*Your task*
Go through the data below and transcribe it exactly. Omit the images.

*Dataset content*
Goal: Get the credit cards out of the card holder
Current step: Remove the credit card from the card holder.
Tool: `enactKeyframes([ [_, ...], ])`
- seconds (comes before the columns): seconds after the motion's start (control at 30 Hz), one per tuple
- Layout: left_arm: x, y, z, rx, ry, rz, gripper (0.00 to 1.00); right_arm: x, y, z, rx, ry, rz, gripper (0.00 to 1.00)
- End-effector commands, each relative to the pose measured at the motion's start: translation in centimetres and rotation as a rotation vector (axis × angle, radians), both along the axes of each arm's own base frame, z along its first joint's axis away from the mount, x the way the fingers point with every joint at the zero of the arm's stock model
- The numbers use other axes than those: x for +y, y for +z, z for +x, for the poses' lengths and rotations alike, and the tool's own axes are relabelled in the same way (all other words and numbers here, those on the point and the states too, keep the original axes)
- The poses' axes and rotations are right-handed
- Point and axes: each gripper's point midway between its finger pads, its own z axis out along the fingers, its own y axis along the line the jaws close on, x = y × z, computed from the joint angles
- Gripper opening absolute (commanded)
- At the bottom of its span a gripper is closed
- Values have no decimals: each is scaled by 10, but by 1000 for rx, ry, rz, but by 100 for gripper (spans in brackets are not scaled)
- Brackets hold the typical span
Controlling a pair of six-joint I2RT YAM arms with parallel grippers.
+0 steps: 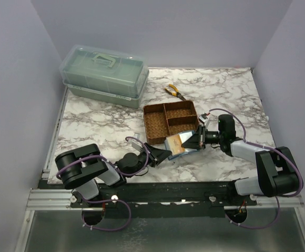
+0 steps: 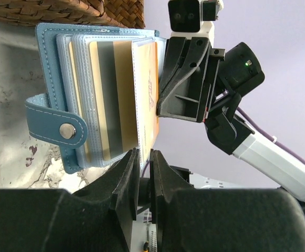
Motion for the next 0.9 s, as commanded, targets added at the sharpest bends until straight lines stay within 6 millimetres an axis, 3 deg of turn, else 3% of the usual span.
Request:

*Response to the exercise*
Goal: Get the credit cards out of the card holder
Current step: Remove the credit card from the card holder.
Tool: `enactKeyframes([ [_, ...], ])`
- seconds (comes before the columns): seconds after the motion's start (control at 30 Hz), one per tuple
- Layout: left_arm: x, y, z, rx, ry, rz, gripper (0.00 to 1.00); right_arm: x, y, z, rx, ry, rz, gripper (0.00 to 1.00)
- End-effector commands, each relative to the pose measured at the motion's start: translation in centimetres and rotation as a rotation vector (axis × angle, radians), both along the axes of each arm's own base frame, z along its first joint's axis away from the mount, x the way the fingers point with every joint at the zero of the arm's stock model
- The numbers use other axes than those: x for +y, y for +z, z for +x, for the poses' lengths and rotations alike, and the tool's own axes are relabelled in the same way (all other words and numbers here, those on the point and the states too, keep the original axes)
- The poses' axes and rotations are right-handed
- Point and axes: each gripper's point midway between its finger pads, its own z axis out along the fingers, its own y axis along the line the jaws close on, x = y × z, computed from the joint angles
- Gripper opening absolute (commanded)
- At the bottom of its span a gripper is closed
- Values have no decimals: each is scaled by 10, but by 1000 for rx, ry, rz, but by 100 for gripper (spans in brackets are not scaled)
- Brackets hold the typical span
Controlling a pair of six-joint I2RT YAM arms with parallel grippers.
+0 steps: 
+0 steps: 
Motion for the next 0.9 s, as commanded, targets added at the sharpest bends until straight lines stay within 6 millimetres an axis, 3 deg of turn, else 3% of the usual span.
Request:

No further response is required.